I know some of my neighbors will read this and I'm probably going to get in trouble but, by my count this evening, less than one-third of the houses on the street are decorated.  What's up with that?  I'm not looking for a Clark Griswold display (although that would be nice).  Candles in the windows will do just fine. Come on, people.  You can do better.

Saturday, December 1, 2012

Decking the Halls With Boughs of Holly

I spent a good bit of time earlier this week "spending" my PowerBall winnings.  I had serious internal debates about exactly how many houses I'd buy and where they'd be.  I finally settled on an apartment in New York City (with a rooftop terrace, of course), a house on the Eastern Shore, a ski home out west, and a villa in southern Italy.  I thought about how many cars we'd buy.  I even decided to get a private plane to get us back and forth to all those homes.

Somehow, in all that daydreaming about the purchases I'd make to show off my new-found riches, I never stopped to consider the true indicator of personal wealth.   It's not homes.  It's not cars.  It's not even planes.  It's how many Christmas decorations you have.

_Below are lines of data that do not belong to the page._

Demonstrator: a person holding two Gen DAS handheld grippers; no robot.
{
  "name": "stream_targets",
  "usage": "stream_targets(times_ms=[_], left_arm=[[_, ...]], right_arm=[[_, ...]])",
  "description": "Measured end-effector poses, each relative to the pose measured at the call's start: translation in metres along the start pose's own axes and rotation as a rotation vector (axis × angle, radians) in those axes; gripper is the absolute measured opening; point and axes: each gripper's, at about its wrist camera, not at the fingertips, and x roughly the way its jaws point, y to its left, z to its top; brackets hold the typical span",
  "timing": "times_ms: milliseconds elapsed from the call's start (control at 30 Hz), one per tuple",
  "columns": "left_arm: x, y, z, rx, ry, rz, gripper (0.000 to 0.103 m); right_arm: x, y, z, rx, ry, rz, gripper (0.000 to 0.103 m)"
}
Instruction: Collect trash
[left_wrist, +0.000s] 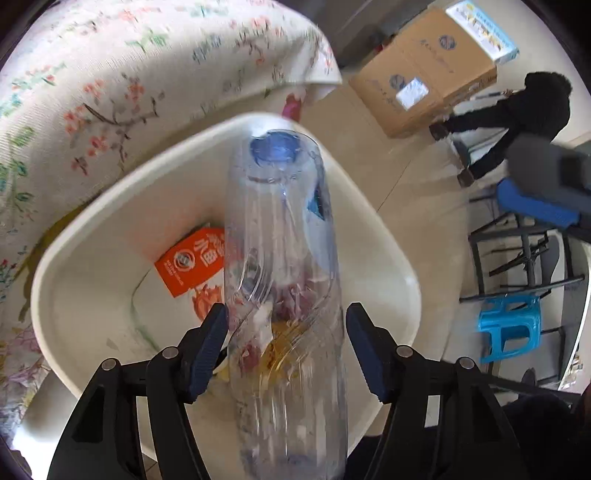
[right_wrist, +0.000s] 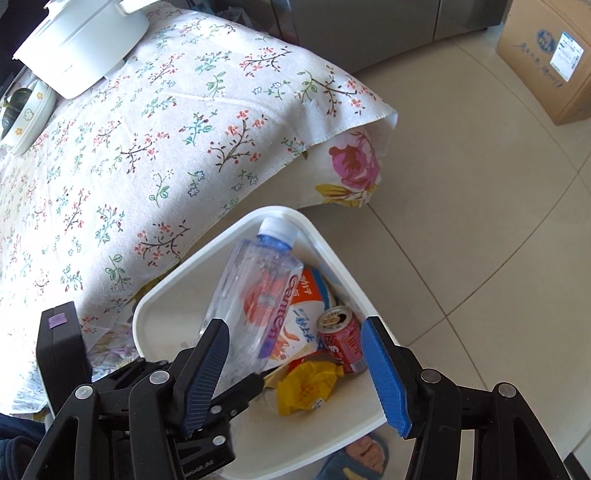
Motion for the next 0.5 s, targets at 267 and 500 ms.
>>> stream_targets(times_ms=[267,500], left_arm=[[-0.026,0.003,-0.009,-0.013,-0.008,-0.012,0.08],[-0.081,0.013,-0.005,-0.027,-0.046,0.009,0.08]], right_arm=[[0.001,-0.004,0.003,0.022,0.0,0.011,0.064],[-0.004,0.016,0.002,-0.026,-0.007,0.053,0.065]])
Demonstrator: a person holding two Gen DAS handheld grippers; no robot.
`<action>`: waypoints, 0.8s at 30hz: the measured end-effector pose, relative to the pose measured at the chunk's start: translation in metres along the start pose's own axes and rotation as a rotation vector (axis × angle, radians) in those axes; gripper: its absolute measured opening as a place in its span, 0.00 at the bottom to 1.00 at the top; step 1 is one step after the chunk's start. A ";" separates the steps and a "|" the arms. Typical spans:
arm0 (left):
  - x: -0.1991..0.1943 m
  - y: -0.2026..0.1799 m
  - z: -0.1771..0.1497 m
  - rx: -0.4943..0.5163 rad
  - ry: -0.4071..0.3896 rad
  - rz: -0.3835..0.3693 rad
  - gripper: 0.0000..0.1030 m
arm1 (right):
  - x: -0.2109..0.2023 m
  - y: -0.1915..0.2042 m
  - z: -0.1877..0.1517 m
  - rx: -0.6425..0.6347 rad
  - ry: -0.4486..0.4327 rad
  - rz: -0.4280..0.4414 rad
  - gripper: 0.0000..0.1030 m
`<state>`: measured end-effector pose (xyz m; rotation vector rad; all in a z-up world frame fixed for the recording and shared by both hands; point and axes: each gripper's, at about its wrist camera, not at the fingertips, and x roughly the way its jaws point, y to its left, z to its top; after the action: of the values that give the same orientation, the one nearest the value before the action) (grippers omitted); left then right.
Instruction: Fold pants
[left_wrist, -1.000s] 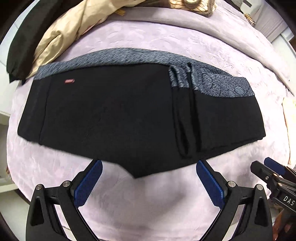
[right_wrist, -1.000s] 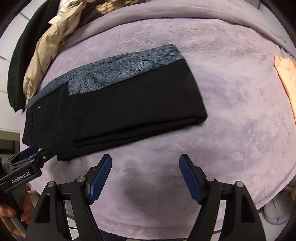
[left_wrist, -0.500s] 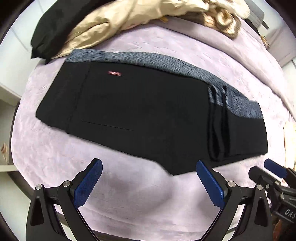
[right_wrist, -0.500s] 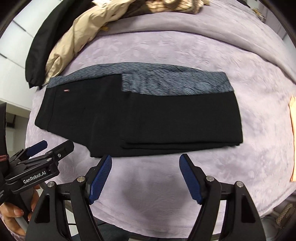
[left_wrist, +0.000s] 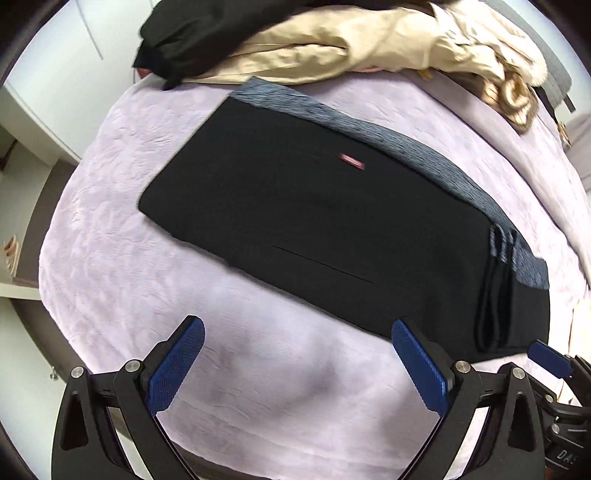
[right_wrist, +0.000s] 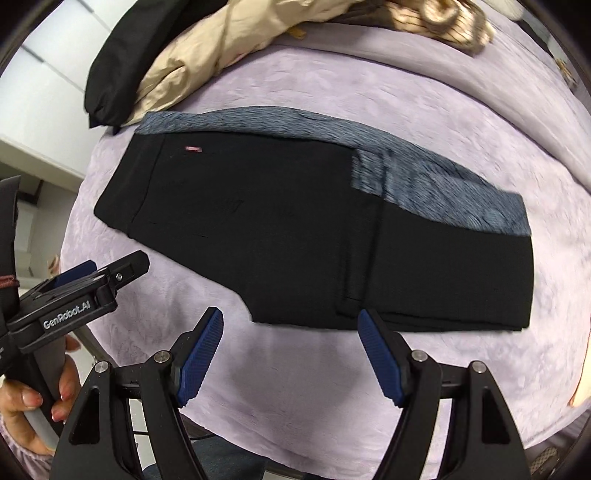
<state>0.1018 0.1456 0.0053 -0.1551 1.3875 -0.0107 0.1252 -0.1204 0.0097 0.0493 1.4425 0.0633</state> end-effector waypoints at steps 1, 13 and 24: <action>0.001 0.005 0.001 -0.012 0.000 0.001 0.99 | 0.001 0.005 0.003 -0.012 0.001 0.001 0.76; 0.010 0.025 0.023 -0.104 -0.035 -0.123 0.99 | -0.014 0.030 0.034 -0.074 -0.049 0.027 0.78; 0.020 0.032 0.029 -0.164 0.003 -0.128 0.99 | -0.039 0.033 0.060 -0.115 -0.082 0.028 1.00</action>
<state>0.1314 0.1782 -0.0128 -0.3810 1.3794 -0.0039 0.1794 -0.0902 0.0585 -0.0220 1.3541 0.1646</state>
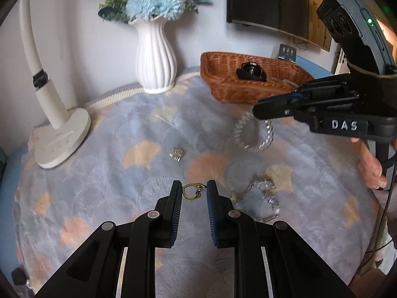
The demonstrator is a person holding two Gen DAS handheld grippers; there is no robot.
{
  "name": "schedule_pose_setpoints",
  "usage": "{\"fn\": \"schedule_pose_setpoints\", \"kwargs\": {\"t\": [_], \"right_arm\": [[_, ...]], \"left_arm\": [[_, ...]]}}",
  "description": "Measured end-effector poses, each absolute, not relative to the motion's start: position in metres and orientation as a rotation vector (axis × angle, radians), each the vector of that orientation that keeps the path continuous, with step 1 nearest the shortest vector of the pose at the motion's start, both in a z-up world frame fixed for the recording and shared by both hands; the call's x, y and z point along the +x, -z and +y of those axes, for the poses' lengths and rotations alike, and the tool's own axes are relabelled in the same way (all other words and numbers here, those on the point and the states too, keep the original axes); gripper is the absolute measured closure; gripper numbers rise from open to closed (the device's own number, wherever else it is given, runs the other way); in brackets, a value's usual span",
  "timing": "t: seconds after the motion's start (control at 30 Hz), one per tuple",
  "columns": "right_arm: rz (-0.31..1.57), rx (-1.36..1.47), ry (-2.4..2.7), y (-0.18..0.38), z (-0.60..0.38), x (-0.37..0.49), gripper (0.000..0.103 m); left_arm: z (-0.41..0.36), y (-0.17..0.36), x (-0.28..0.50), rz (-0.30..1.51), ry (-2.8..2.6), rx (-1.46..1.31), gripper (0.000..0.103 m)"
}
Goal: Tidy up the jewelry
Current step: 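Grasp the gold ring with the left gripper while the right gripper grasps the clear beaded bracelet, then carry the gold ring and beaded bracelet into the wicker basket and release both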
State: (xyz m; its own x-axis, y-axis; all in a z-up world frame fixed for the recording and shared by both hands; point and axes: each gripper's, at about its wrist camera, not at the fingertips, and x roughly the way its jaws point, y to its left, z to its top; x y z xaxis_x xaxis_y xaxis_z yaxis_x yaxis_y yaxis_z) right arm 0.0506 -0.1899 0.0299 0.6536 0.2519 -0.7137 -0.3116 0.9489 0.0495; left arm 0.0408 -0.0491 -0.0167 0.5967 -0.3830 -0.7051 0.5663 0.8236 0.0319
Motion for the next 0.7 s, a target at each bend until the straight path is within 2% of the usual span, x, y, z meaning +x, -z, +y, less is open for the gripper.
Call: {"fn": "schedule_pose_setpoints", "kwargs": {"t": [0.43,0.7], "right_arm": [[0.700,-0.021,-0.238,-0.081,-0.242,0.017,0.094],[0.633,0.002,-0.129,-0.119,-0.297,0.010,0.094]], "left_arm": [[-0.084,-0.027,0.038,0.661,0.594,0.277,0.083],[-0.140,-0.066,0.064,0.618,0.637,0.371,0.083]]}}
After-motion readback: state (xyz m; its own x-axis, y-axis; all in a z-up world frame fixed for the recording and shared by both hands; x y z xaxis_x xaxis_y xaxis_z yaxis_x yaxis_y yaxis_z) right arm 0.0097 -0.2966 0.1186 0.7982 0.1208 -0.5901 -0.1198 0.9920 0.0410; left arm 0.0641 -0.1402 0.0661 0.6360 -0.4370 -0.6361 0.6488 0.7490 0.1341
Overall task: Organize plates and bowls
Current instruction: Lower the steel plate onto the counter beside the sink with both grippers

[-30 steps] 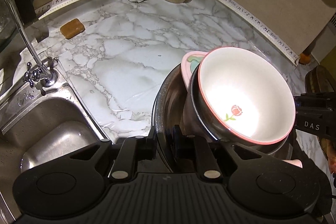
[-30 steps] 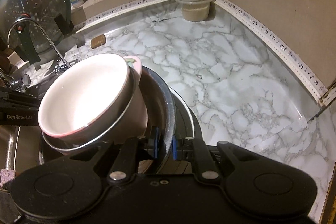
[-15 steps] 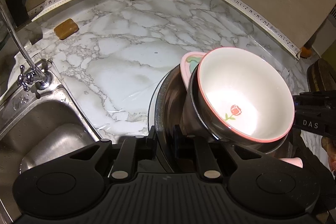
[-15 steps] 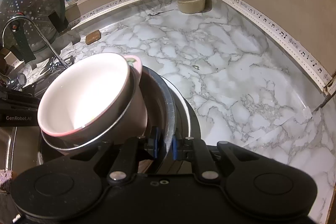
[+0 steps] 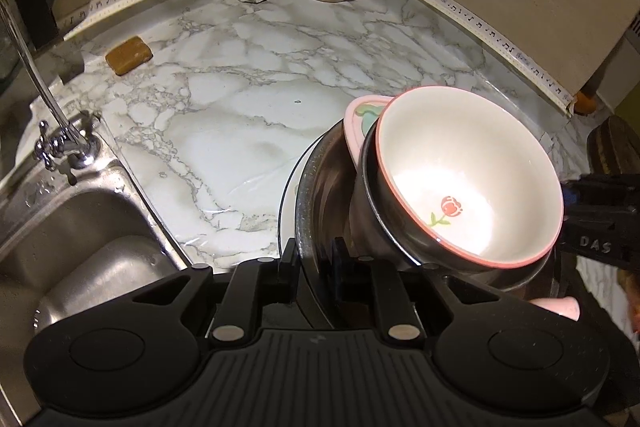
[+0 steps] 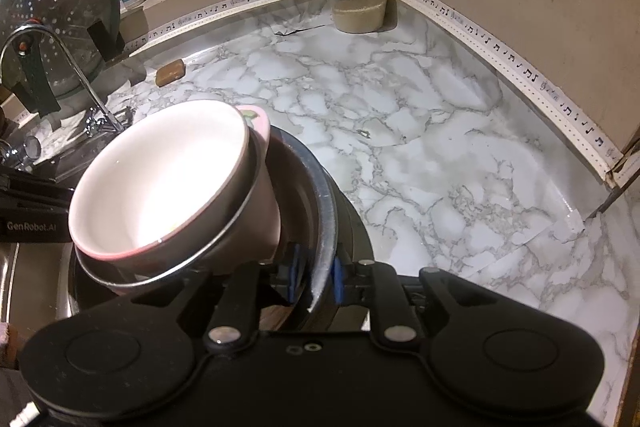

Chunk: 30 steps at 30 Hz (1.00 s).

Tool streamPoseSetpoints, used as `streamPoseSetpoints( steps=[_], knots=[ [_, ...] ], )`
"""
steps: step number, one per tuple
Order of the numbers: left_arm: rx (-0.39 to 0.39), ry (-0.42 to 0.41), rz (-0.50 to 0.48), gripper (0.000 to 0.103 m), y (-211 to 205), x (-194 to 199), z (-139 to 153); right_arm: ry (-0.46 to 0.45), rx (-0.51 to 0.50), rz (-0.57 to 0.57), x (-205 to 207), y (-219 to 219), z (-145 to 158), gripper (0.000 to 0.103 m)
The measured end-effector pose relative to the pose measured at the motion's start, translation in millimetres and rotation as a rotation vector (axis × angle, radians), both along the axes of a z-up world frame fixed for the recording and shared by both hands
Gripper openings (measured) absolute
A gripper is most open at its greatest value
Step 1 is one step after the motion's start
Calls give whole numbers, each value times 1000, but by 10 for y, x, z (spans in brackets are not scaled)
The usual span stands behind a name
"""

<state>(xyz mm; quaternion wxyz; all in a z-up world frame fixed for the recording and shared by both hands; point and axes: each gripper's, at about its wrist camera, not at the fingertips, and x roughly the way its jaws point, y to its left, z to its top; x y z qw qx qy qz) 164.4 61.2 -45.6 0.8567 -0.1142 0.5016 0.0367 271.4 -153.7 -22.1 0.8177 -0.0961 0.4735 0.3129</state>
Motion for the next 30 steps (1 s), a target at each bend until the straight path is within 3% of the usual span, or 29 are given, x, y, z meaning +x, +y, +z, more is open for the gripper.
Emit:
streamPoseSetpoints(
  steps=[4, 6, 14, 17, 24, 26, 27, 28, 30],
  knots=[
    [19, -13, 4, 16, -22, -42, 45, -21, -5, -22, -36, -68, 75, 28],
    [25, -28, 6, 16, -24, -77, 91, -42, 4, -37, -64, -127, 145, 39],
    [69, -120, -15, 18, -112, -298, 383, -127, 56, -64, -327, -299, 447, 43],
    [95, -165, -31, 19, -186, -410, 505, -164, 81, -73, -465, -333, 554, 54],
    [121, -258, -55, 20, -299, -702, 731, -265, 120, -58, -841, -328, 814, 66],
    [119, -276, -55, 27, -304, -775, 769, -277, 134, -64, -926, -346, 866, 68],
    [113, -286, -52, 38, -301, -815, 786, -281, 141, -67, -964, -347, 885, 71],
    [109, -298, -48, 56, -297, -853, 801, -285, 144, -69, -999, -348, 896, 72],
    [111, -333, -43, 70, -303, -941, 841, -293, 148, -71, -1081, -354, 907, 74]
  ],
)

We just finished a full afternoon of decorating the inside of the house.  I think I made 20 trips up and down the basement stairs, lugging box after box of decorations to their rightful place in the house.  We have one artificial tree for the upstairs landing and two for the front porch.  We have yard after yard of greens to drape the front stairs and the back railing.  There's a cranberry tree for the mantel, a pine cone tree for the study, and an apple tree for the living room.  We have holly for the entertainment center, wreaths for the dining room and kitchen windows, and carolers for the piano.  The list goes on and on.  In fact, I think it would be simpler to list the Christmas decorations that we don't have.

We have so much stuff that we couldn't find the manger set amongst all the clutter.  We searched high and low, wondering where it could have gone.  For a moment, I thought that a certain someone who, several years ago, had kidnapped our baby Jesus and held him for ransom had decided to go all out this year and take Joseph, Mary, the shepherds, wise men, and cattle, too.  Thankfully, after a brief period of panic, we found the entire set in with a box of Christmas knick-knacks.  Crisis averted.

Tomorrow, it's out to the tree farm and then one last burst of decorating.  I really can't wait -- it all looks great.